Navigating the Complexities of Data Collection in Agriculture 🌾📊

In today’s highly competitive agricultural landscape, data collection plays a crucial role in driving decision-making, product development, and advisory services for professionals in agronomy, agricultural technology, and consulting. As companies increasingly rely on data to deliver actionable insights, the challenges inherent in gathering, managing, and analyzing agricultural data have become more apparent. These challenges—ranging from technical failures to environmental variability—require tools to ensure that the data collected is both reliable and actionable. In today’s article we are going to understand these data collection challenges.

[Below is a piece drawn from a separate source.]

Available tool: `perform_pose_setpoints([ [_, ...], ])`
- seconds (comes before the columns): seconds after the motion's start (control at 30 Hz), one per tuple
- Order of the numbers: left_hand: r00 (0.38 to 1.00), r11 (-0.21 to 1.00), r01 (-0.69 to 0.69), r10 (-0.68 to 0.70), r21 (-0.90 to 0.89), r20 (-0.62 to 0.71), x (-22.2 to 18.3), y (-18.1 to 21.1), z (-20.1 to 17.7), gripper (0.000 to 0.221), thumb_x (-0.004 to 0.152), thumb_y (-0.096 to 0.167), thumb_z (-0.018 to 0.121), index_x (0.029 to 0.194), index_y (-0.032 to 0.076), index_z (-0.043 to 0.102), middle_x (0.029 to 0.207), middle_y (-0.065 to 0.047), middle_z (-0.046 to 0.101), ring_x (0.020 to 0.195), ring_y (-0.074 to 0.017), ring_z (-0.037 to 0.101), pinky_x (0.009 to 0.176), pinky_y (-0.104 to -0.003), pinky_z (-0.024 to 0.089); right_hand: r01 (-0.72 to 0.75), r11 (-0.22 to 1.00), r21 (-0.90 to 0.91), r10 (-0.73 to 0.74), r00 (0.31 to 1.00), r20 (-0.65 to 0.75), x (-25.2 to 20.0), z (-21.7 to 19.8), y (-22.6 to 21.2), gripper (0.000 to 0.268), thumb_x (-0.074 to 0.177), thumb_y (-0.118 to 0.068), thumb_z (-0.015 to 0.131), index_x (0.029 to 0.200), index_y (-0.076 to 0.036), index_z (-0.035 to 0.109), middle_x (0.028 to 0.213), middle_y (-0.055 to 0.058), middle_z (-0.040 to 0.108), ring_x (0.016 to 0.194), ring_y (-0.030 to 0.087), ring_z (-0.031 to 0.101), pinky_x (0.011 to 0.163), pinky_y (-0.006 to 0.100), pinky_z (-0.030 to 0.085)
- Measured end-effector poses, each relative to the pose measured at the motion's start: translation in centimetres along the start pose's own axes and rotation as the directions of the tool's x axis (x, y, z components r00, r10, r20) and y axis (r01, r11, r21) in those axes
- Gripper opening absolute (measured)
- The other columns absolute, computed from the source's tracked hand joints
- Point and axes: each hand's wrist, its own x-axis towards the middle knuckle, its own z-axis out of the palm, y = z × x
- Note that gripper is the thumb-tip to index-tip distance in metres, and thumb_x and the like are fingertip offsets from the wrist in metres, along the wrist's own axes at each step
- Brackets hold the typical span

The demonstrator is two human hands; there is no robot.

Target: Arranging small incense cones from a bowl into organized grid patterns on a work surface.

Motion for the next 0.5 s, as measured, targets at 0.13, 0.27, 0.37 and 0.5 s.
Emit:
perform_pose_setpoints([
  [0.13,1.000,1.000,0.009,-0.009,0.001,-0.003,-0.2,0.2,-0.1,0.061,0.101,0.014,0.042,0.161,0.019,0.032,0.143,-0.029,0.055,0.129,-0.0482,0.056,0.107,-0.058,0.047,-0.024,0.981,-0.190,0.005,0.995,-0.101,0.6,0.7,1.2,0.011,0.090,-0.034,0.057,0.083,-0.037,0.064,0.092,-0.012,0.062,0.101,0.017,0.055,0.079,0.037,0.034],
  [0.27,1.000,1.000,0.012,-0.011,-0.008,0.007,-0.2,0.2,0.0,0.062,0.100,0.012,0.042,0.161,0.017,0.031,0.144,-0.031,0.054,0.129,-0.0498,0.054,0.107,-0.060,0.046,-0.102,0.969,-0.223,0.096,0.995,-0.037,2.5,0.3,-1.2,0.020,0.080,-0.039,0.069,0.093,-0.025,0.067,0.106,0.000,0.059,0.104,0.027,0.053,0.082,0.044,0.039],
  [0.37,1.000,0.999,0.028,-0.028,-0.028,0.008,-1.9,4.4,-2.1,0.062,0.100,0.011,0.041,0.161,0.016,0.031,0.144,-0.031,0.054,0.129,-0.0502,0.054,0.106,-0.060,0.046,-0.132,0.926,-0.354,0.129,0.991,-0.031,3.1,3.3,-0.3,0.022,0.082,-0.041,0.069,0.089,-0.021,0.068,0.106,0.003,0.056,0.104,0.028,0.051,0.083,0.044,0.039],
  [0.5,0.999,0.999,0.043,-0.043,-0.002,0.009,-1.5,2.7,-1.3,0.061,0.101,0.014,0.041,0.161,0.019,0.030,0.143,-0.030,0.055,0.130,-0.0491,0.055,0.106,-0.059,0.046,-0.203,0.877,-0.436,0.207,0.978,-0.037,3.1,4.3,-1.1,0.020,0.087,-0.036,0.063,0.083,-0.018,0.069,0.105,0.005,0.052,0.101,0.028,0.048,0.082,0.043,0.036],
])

1. Ensuring Data Accuracy and Precision

In modern agriculture, data is collected from various sources, including remote sensing (drones or satellites), field-based manual observations, and automated systems like weather stations. Ensuring the accuracy and precision of this data is critical for driving decisions that affect everything from crop health to resource use. However, agricultural environments are dynamic, and the data gathered can be affected by multiple factors, such as environmental variability, equipment calibration, or sampling methods.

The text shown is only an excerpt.